CHICAGO – Rookie doctors will be getting shorter work shifts, along with stricter supervision, but a medical student group said Wednesday that the changes don't do enough to protect sleep-deprived residents and their patients.
The Accreditation Council for Graduate Medical Education's board of directors approved new rules on Tuesday for more than 110,000 new doctors being trained at U.S. hospitals. The idea is to improve patient safety and reduce medical errors caused by junior doctors working extremely long hours.
The biggest change affects interns — new doctors in their first year of medical residency. Their work shift limit is being cut from 24 hours to 16 hours, and "strategic napping" is strongly recommended. The maximum shift length remains 24 hours for residents in their second year of training and beyond.
Also, medical residents are to tell patients they're being supervised by more experienced physicians, and the hierarchy should be spelled out to patients, the rules say.
The revisions "will require small change in some programs and large changes in others, all with the goals of ensuring patient safety, that the next generations of physicians are well-trained to serve the public and that residents receive their training in a humanistic learning environment," Dr. Thomas Nasca, CEO of the accrediting group, said in a statement.
The American Medical Student Association had sought substantial across-the-board work-hour reductions and argues that there's no reason to give first-year residents a break but not others. The medical student group, joined by other advocacy groups, earlier this month asked the government's Occupational Safety & Health Administration to look into work hours for doctors-in-training.
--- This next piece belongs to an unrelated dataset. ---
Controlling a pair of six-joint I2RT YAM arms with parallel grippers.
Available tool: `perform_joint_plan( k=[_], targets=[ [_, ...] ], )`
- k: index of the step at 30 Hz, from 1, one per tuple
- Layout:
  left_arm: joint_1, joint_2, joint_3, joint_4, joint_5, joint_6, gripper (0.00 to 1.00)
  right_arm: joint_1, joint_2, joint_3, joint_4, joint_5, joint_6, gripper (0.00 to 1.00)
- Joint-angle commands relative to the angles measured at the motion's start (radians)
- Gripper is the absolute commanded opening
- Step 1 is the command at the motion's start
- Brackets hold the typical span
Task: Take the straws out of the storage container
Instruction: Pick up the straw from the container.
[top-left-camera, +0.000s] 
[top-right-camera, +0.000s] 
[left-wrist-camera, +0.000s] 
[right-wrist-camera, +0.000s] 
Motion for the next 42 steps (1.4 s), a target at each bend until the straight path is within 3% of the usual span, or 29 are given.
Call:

"We're going to keep pushing" for stronger limits "because it involves both patient safety and our safety and well-being," Sonia Lazreg, the group's health justice fellow, told The Associated Press. "The fight for safer work hours is not over."
The new rules also strengthen supervisory requirements and include an entire page about the types of close supervision first-year residents should receive. The rules also explain that residents must demonstrate specific skills before being given more responsibilities.
The previous rules had only one sentence about supervision standards, Nasca said.
Lazreg said the rules mostly mirror a draft proposal outlined in June, but with one important change. The draft said second-year residents and beyond could be on call only one in every three nights. The final rules say that can be averaged over four weeks, which she said weakens the provision.
"It means you could be on call every other night, developing chronic sleep deprivation, as long as it averages out," Lazreg said.
OSHA head David Michaels said the agency is considering the groups' petition. He stressed that hospitals and medical training programs are not exempt from laws ensuring that employees' health and safety are protected.
In a statement to the AP, he said the agency "is very concerned about long work hours, fatigue and safety, not just for medical residents, but for all workers. It is clear that long work hours can lead to tragic mistakes, endangering workers and the public."
"With respect to medical residents, we know of evidence linking sleep deprivation with an increased risk of needle sticks, lacerations, medical errors and motor vehicle accidents," Michaels said.
John Nylen, the accrediting council's chief operating officer, said the new rules are based on thorough research, with input from residents and the medical community. The revisions protect patients, residents and medical educational opportunities, he said.